| WORK TO BE COMPLETED |
Copy all entries verbatim and keep any pictures out of the copy.

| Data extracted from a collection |
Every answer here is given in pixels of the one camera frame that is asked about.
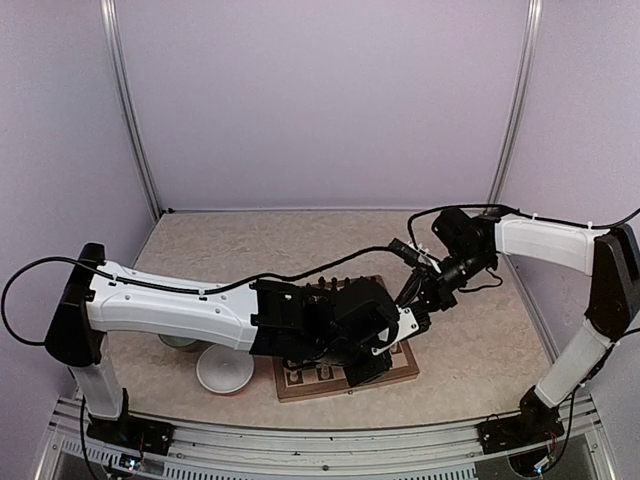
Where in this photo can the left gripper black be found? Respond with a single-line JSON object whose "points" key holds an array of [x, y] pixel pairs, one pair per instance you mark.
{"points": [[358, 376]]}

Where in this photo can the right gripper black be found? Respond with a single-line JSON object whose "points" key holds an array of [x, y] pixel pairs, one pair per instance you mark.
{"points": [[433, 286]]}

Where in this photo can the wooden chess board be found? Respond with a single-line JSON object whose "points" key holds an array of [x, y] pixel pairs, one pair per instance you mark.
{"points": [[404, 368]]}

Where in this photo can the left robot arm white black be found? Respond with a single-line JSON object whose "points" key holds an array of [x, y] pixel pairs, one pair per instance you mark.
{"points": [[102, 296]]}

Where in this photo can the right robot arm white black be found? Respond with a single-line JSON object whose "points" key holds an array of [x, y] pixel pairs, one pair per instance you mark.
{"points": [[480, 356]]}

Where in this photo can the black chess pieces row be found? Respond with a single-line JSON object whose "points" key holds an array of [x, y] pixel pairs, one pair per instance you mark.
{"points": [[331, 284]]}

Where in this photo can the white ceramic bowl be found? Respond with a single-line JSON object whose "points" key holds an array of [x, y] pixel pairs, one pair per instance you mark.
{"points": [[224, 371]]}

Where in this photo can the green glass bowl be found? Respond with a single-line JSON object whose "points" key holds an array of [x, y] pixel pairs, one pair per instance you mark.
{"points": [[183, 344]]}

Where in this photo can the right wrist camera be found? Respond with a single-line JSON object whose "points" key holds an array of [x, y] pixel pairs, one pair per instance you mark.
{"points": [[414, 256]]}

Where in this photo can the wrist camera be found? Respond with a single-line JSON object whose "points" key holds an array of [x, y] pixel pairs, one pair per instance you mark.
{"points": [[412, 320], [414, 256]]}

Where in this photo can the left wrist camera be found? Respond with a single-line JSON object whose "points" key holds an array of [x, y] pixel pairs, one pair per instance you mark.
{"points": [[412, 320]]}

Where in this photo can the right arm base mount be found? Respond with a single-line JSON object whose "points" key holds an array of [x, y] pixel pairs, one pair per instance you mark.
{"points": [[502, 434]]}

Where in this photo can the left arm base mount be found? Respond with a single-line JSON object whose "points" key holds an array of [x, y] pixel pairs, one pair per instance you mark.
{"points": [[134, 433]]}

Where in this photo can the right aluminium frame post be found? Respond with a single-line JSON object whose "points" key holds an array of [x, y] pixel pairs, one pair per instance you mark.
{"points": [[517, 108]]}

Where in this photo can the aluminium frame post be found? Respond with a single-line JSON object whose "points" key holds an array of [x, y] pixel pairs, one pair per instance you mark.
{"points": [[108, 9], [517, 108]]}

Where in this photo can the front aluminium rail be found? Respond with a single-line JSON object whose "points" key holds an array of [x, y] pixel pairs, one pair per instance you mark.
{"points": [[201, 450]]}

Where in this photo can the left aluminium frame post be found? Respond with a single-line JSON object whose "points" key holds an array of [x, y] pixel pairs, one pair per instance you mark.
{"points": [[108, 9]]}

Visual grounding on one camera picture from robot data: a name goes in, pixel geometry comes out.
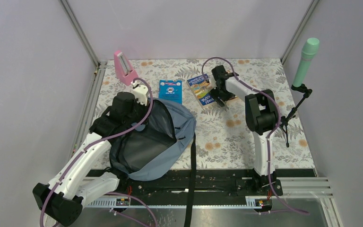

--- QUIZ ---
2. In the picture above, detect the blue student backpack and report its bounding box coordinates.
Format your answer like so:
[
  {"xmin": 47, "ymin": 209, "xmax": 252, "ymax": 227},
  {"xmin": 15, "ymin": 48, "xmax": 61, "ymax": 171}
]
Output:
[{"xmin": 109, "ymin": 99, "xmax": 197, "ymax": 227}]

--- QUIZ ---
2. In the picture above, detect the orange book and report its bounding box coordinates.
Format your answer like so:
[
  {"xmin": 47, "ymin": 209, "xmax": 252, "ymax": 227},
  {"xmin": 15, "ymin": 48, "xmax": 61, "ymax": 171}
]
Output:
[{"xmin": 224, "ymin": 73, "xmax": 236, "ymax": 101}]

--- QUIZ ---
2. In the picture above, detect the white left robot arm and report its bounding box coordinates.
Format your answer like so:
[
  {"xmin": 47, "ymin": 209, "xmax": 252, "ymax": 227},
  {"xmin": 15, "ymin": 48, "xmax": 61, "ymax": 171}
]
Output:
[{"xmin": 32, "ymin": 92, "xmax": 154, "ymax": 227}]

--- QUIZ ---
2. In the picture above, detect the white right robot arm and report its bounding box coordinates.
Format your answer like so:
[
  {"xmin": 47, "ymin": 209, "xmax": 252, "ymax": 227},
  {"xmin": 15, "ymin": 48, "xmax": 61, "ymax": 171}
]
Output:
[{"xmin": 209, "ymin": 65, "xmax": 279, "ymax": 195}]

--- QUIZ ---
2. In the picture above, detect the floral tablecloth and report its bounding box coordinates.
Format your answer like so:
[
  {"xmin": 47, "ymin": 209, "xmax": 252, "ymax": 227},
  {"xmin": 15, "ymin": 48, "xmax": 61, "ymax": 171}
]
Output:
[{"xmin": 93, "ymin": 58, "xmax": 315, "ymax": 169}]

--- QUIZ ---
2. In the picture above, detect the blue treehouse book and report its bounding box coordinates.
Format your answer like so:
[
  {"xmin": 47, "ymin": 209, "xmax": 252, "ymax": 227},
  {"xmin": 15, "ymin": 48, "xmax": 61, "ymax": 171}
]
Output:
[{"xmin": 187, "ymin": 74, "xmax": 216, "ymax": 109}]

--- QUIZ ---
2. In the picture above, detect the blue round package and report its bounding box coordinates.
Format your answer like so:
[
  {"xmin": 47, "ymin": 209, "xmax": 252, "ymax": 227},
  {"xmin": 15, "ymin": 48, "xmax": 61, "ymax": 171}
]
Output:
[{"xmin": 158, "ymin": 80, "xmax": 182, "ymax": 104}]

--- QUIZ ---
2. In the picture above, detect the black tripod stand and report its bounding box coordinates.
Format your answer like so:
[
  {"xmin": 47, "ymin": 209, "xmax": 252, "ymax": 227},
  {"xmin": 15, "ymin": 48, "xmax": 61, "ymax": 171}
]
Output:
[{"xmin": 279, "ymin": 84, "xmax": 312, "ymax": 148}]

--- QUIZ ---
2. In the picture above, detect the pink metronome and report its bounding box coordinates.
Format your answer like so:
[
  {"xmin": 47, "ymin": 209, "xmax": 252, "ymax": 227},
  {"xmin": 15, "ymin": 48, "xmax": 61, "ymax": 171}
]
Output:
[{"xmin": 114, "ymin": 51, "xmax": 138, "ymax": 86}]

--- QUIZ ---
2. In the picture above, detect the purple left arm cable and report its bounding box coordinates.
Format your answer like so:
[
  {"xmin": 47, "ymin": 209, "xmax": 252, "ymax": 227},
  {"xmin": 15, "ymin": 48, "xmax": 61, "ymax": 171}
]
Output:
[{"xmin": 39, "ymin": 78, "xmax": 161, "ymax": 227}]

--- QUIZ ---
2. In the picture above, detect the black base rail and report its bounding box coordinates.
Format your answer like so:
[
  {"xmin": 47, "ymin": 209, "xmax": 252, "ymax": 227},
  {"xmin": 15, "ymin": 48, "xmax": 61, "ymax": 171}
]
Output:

| WRITTEN RESPONSE |
Every answer here is given in pixels of the one camera frame that is asked about.
Where in this photo can the left gripper black be found? Respond with a single-line JSON object whose "points" key holds an array of [x, y] pixel pairs, one pair per instance you mark.
{"points": [[358, 376]]}

Where in this photo can the right gripper black be found? Respond with a single-line JSON object whose "points" key holds an array of [x, y] pixel pairs, one pair per instance you mark.
{"points": [[433, 286]]}

Where in this photo can the wooden chess board be found? Respond with a single-line JSON object whose "points" key holds an array of [x, y] pixel pairs, one pair per instance you mark.
{"points": [[404, 368]]}

Where in this photo can the left robot arm white black be found? Respond with a single-line JSON object whose "points" key holds an array of [x, y] pixel pairs, one pair per instance you mark.
{"points": [[102, 296]]}

Where in this photo can the right robot arm white black be found? Respond with a single-line JSON object whose "points" key holds an array of [x, y] pixel pairs, one pair per instance you mark.
{"points": [[480, 356]]}

Where in this photo can the black chess pieces row be found? Respond with a single-line JSON object whose "points" key holds an array of [x, y] pixel pairs, one pair per instance you mark.
{"points": [[331, 284]]}

Where in this photo can the white ceramic bowl be found? Respond with a single-line JSON object whose "points" key holds an array of [x, y] pixel pairs, one pair per instance you mark.
{"points": [[224, 371]]}

Where in this photo can the green glass bowl be found? Respond with a single-line JSON object whose "points" key holds an array of [x, y] pixel pairs, one pair per instance you mark.
{"points": [[183, 344]]}

Where in this photo can the right wrist camera be found? Respond with a single-line JSON object whose "points" key holds an array of [x, y] pixel pairs, one pair per instance you mark.
{"points": [[414, 256]]}

Where in this photo can the wrist camera be found? Respond with a single-line JSON object whose "points" key holds an array of [x, y] pixel pairs, one pair per instance you mark.
{"points": [[412, 320], [414, 256]]}

Where in this photo can the left wrist camera be found? Respond with a single-line JSON object whose "points" key holds an array of [x, y] pixel pairs, one pair per instance you mark.
{"points": [[412, 320]]}

Where in this photo can the right arm base mount be found? Respond with a single-line JSON object whose "points" key holds an array of [x, y] pixel pairs, one pair per instance you mark.
{"points": [[502, 434]]}

Where in this photo can the left arm base mount be found? Respond with a single-line JSON object whose "points" key holds an array of [x, y] pixel pairs, one pair per instance you mark.
{"points": [[134, 433]]}

Where in this photo can the right aluminium frame post be found? Respond with a single-line JSON object whose "points" key holds an array of [x, y] pixel pairs, one pair per instance you mark.
{"points": [[517, 108]]}

Where in this photo can the aluminium frame post be found? Respond with a single-line JSON object whose "points" key holds an array of [x, y] pixel pairs, one pair per instance you mark.
{"points": [[108, 9], [517, 108]]}

Where in this photo can the front aluminium rail be found? Respond with a single-line JSON object whose "points" key holds an array of [x, y] pixel pairs, one pair per instance you mark.
{"points": [[201, 450]]}

Where in this photo can the left aluminium frame post be found? Respond with a single-line JSON object whose "points" key holds an array of [x, y] pixel pairs, one pair per instance you mark.
{"points": [[108, 9]]}

Visual grounding on one camera picture from robot data: a name goes in, pixel geometry comes out.

--- QUIZ ---
2. In the picture above, detect the blue student backpack and report its bounding box coordinates.
Format your answer like so:
[
  {"xmin": 47, "ymin": 209, "xmax": 252, "ymax": 227},
  {"xmin": 15, "ymin": 48, "xmax": 61, "ymax": 171}
]
Output:
[{"xmin": 109, "ymin": 99, "xmax": 197, "ymax": 227}]

--- QUIZ ---
2. In the picture above, detect the orange book and report its bounding box coordinates.
Format your answer like so:
[
  {"xmin": 47, "ymin": 209, "xmax": 252, "ymax": 227},
  {"xmin": 15, "ymin": 48, "xmax": 61, "ymax": 171}
]
Output:
[{"xmin": 224, "ymin": 73, "xmax": 236, "ymax": 101}]

--- QUIZ ---
2. In the picture above, detect the white left robot arm and report its bounding box coordinates.
Format your answer like so:
[
  {"xmin": 47, "ymin": 209, "xmax": 252, "ymax": 227},
  {"xmin": 15, "ymin": 48, "xmax": 61, "ymax": 171}
]
Output:
[{"xmin": 32, "ymin": 92, "xmax": 154, "ymax": 227}]

--- QUIZ ---
2. In the picture above, detect the white right robot arm and report its bounding box coordinates.
Format your answer like so:
[
  {"xmin": 47, "ymin": 209, "xmax": 252, "ymax": 227},
  {"xmin": 15, "ymin": 48, "xmax": 61, "ymax": 171}
]
Output:
[{"xmin": 209, "ymin": 65, "xmax": 279, "ymax": 195}]

--- QUIZ ---
2. In the picture above, detect the floral tablecloth and report its bounding box coordinates.
Format your answer like so:
[
  {"xmin": 47, "ymin": 209, "xmax": 252, "ymax": 227},
  {"xmin": 15, "ymin": 48, "xmax": 61, "ymax": 171}
]
Output:
[{"xmin": 93, "ymin": 58, "xmax": 315, "ymax": 169}]

--- QUIZ ---
2. In the picture above, detect the blue treehouse book and report its bounding box coordinates.
Format your answer like so:
[
  {"xmin": 47, "ymin": 209, "xmax": 252, "ymax": 227},
  {"xmin": 15, "ymin": 48, "xmax": 61, "ymax": 171}
]
Output:
[{"xmin": 187, "ymin": 74, "xmax": 216, "ymax": 109}]

--- QUIZ ---
2. In the picture above, detect the blue round package and report its bounding box coordinates.
Format your answer like so:
[
  {"xmin": 47, "ymin": 209, "xmax": 252, "ymax": 227},
  {"xmin": 15, "ymin": 48, "xmax": 61, "ymax": 171}
]
Output:
[{"xmin": 158, "ymin": 80, "xmax": 182, "ymax": 104}]

--- QUIZ ---
2. In the picture above, detect the black tripod stand and report its bounding box coordinates.
Format your answer like so:
[
  {"xmin": 47, "ymin": 209, "xmax": 252, "ymax": 227},
  {"xmin": 15, "ymin": 48, "xmax": 61, "ymax": 171}
]
Output:
[{"xmin": 279, "ymin": 84, "xmax": 312, "ymax": 148}]

--- QUIZ ---
2. In the picture above, detect the pink metronome and report its bounding box coordinates.
Format your answer like so:
[
  {"xmin": 47, "ymin": 209, "xmax": 252, "ymax": 227},
  {"xmin": 15, "ymin": 48, "xmax": 61, "ymax": 171}
]
Output:
[{"xmin": 114, "ymin": 51, "xmax": 138, "ymax": 86}]

--- QUIZ ---
2. In the picture above, detect the purple left arm cable and report its bounding box coordinates.
Format your answer like so:
[
  {"xmin": 47, "ymin": 209, "xmax": 252, "ymax": 227},
  {"xmin": 15, "ymin": 48, "xmax": 61, "ymax": 171}
]
Output:
[{"xmin": 39, "ymin": 78, "xmax": 161, "ymax": 227}]

--- QUIZ ---
2. In the picture above, detect the black base rail and report its bounding box coordinates.
Format your answer like so:
[
  {"xmin": 47, "ymin": 209, "xmax": 252, "ymax": 227},
  {"xmin": 15, "ymin": 48, "xmax": 61, "ymax": 171}
]
Output:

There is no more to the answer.